▶ _Exercise directions_
When a line in the listing contains the string "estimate", pick it out and copy it.

▶ _Material supplied_
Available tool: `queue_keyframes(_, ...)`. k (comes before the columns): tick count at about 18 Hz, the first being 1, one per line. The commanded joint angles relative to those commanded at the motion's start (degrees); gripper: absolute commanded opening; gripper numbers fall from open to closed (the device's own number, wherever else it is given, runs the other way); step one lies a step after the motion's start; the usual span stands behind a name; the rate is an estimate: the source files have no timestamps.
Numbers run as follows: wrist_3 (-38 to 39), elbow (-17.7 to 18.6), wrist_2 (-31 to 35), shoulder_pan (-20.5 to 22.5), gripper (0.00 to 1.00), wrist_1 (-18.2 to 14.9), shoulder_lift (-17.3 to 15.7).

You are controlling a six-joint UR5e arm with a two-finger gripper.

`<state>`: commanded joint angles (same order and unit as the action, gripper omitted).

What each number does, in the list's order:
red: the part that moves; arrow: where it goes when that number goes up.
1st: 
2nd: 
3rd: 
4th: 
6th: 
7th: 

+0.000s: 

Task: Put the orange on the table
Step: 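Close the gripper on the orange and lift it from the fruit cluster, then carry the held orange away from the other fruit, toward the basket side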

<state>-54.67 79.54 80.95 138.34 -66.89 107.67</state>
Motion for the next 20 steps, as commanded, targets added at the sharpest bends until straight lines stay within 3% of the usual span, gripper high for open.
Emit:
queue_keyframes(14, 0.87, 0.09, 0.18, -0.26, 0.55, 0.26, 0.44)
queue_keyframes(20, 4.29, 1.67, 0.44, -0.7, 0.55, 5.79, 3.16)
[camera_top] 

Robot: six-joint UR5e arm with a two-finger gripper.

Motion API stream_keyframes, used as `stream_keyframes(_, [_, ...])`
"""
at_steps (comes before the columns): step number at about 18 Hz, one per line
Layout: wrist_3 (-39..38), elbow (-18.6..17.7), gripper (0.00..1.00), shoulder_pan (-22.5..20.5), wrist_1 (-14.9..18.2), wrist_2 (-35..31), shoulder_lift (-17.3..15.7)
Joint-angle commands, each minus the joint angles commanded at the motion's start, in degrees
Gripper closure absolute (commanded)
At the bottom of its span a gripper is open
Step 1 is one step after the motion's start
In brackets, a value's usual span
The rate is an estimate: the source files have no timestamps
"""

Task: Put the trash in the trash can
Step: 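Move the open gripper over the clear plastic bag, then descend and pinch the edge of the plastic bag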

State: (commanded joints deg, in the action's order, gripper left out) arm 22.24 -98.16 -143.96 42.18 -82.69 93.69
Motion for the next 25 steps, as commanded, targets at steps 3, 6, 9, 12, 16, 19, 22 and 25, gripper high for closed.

▶ _Answer box_
Available tool: `queue_keyframes(_, ...)`. k (comes before the columns): tick count at about 18 Hz, the first being 1, one per line. The commanded joint angles relative to those commanded at the motion's start (degrees); gripper: absolute commanded opening; gripper numbers fall from open to closed (the device's own number, wherever else it is given, runs the other way); step one lies a step after the motion's start; the usual span stands behind a name; the rate is an estimate: the source files have no timestamps.
The rate is an estimate: the source files have no timestamps

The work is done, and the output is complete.